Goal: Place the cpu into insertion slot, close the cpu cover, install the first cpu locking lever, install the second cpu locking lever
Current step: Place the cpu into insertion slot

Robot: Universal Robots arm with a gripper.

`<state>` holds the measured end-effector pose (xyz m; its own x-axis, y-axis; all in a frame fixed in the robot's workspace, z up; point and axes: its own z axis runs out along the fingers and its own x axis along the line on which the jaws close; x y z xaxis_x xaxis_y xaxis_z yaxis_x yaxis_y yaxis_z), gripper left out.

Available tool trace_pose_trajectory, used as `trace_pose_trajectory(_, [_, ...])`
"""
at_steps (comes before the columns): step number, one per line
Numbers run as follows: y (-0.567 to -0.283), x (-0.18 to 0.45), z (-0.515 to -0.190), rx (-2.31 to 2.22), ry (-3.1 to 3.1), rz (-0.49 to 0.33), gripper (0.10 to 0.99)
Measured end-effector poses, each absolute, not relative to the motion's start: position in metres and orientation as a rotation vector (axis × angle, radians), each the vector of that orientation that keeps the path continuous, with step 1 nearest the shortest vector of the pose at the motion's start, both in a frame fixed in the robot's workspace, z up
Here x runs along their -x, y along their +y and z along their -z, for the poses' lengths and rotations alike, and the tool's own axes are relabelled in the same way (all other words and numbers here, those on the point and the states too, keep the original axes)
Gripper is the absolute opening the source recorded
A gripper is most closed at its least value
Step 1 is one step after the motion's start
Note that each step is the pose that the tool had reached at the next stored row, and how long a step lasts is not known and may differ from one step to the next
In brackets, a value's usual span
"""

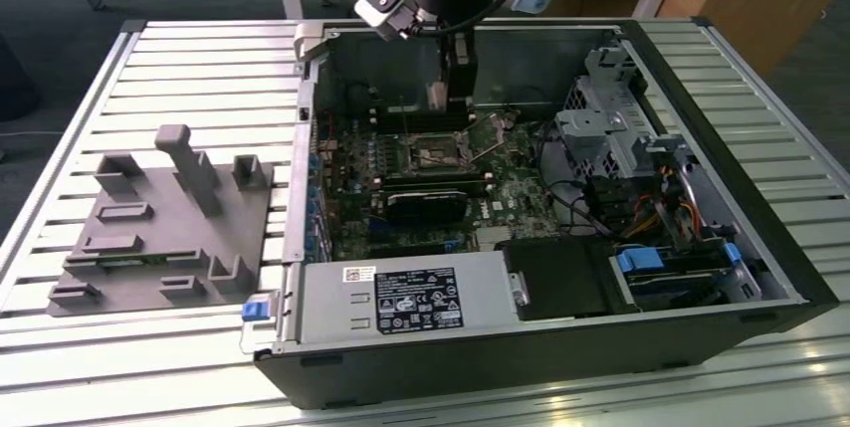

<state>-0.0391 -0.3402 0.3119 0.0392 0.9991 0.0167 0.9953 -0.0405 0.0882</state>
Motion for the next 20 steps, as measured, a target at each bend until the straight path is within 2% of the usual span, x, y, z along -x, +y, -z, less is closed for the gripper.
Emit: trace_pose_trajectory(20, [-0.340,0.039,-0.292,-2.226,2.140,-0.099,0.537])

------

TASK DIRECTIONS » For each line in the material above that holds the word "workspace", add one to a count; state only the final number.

PROBLEM SOLUTION » 2